ALBANY, N.Y. — Governor Andrew Cuomo has signed into law a bill anticipated to help car owners, small businesses and counties when vehicles are repossessed.
Drivers will now have 10 days rather than 24 hours to return license plates to the Department of Motor Vehicles when their car is repossessed
Senator Jim Tedisco (R,C,I,REF-Glenville) said he prime sponsored the bill to help consumers, small business owners and local county governments by extending the time frame in which a car owner has to submit their license plates to the Department of Motor Vehicles (DMV) from 24 hours to 10 days when their car is repossessed.
“This new law is a win, win, win for car owners, small businesses and local governments by extending to 10 days the time motorists have to return their license plates to the DMV if their car is ever repossessed,” Tedisco said in a news release. “Consumers won’t have to pay to re-register their car during those 10 days and this bill will save tax dollars on paperwork and time spent by county DMV offices re-registering people and small businesses in processing repossessions.”
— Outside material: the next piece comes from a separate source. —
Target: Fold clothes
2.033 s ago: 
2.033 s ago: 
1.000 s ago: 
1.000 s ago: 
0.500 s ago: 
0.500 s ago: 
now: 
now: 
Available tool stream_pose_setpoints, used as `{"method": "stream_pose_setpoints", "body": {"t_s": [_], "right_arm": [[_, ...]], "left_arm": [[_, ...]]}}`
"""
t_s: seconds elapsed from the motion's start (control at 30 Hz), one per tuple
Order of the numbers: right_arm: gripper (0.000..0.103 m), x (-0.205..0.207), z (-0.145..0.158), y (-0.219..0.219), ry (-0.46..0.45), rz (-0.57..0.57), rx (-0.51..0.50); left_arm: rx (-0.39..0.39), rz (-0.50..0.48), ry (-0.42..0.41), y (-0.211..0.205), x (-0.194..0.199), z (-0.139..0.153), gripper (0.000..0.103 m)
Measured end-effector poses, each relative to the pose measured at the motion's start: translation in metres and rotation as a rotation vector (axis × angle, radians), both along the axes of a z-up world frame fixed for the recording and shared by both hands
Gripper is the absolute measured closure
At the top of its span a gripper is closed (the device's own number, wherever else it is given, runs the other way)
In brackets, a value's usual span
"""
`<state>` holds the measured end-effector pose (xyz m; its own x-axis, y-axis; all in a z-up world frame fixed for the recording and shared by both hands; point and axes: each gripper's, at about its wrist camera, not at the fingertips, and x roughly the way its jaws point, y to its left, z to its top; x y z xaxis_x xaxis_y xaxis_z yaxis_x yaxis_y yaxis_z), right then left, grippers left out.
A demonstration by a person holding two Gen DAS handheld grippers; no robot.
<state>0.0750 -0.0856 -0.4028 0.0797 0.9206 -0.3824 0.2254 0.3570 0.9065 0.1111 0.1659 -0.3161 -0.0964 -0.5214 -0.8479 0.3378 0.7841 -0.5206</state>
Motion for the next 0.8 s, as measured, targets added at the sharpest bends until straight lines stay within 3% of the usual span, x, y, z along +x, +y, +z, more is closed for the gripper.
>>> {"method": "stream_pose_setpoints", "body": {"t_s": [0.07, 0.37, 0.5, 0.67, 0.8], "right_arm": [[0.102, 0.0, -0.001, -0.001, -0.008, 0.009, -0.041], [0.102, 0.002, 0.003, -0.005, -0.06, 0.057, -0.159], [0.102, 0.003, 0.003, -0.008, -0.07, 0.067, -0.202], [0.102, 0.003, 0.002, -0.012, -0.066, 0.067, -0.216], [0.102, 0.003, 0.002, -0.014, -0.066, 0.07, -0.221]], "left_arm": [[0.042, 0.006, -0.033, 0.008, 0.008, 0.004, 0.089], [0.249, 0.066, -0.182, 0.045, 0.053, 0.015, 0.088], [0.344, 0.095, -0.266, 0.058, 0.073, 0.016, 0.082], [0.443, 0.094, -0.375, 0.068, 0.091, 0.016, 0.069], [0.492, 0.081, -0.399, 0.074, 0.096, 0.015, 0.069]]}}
Prior to this new law, motorists had 24 hours to turn their plates into the DMV, but 10 days to pay creditors what they owe to get back ownership on a vehicle.
Officials said this would create an additional bureaucratic burden for consumers who after they pay the outstanding balance on their car must then find transportation to a DMV office to pay for the re-registration on their vehicle, the release said.
Depending on the weight of one’s vehicle, officials said passage of this law can save consumers between $26 and $71 in re-registration fees.
The new law, which takes effect immediately, makes it more efficient for county-run DMV offices since they would only have to process those returned plates for vehicles after the 10-day waiting period that will not be returned to their owners, the release said.
Officials said the law also will help small businesses that handle the repossession of cars save time and money from not having to rush to turn plates into the DMV within 24 hours and instead lets the 10-day waiting period pass before taking action.
The measure also enhances efficiencies by enabling repossessing agencies to notify vehicle owners via email and text message in addition to first class mail and through a phone call.
The bill was sponsored in the Assembly by Assemblywoman Carrie Woerner (D-Round Lake) and Assemblywoman Mary Beth Walsh (R,C,I,REF-Ballston).